* Material provided
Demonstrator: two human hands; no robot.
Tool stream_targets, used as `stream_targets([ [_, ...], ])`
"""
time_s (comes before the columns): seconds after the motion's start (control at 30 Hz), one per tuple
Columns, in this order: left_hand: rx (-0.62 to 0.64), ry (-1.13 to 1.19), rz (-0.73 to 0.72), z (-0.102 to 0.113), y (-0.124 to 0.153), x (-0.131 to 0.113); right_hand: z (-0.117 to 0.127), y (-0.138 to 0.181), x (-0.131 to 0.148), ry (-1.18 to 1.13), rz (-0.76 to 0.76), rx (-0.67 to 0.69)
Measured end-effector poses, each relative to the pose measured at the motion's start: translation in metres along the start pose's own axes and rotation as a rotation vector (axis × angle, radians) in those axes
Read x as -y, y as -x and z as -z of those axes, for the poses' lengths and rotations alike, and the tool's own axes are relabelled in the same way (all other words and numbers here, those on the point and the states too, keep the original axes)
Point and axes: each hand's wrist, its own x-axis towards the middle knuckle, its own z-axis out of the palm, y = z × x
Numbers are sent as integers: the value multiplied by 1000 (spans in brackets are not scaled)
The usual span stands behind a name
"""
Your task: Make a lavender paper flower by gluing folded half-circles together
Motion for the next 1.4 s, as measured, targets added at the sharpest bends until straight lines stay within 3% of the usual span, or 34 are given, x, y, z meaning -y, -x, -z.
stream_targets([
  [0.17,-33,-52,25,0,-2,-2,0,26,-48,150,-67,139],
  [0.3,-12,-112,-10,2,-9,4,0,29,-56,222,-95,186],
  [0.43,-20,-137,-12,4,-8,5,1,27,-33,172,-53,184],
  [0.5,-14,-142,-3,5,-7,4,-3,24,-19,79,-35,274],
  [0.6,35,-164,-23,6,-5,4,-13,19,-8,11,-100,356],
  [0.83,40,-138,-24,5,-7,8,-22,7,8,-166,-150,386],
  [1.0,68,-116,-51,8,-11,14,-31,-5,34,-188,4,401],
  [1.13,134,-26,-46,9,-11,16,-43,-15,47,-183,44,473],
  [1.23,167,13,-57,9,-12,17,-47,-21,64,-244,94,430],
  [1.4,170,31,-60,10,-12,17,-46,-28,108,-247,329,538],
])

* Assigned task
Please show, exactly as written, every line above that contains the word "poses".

* Response box
Measured end-effector poses, each relative to the pose measured at the motion's start: translation in metres along the start pose's own axes and rotation as a rotation vector (axis × angle, radians) in those axes
Read x as -y, y as -x and z as -z of those axes, for the poses' lengths and rotations alike, and the tool's own axes are relabelled in the same way (all other words and numbers here, those on the point and the states too, keep the original axes)

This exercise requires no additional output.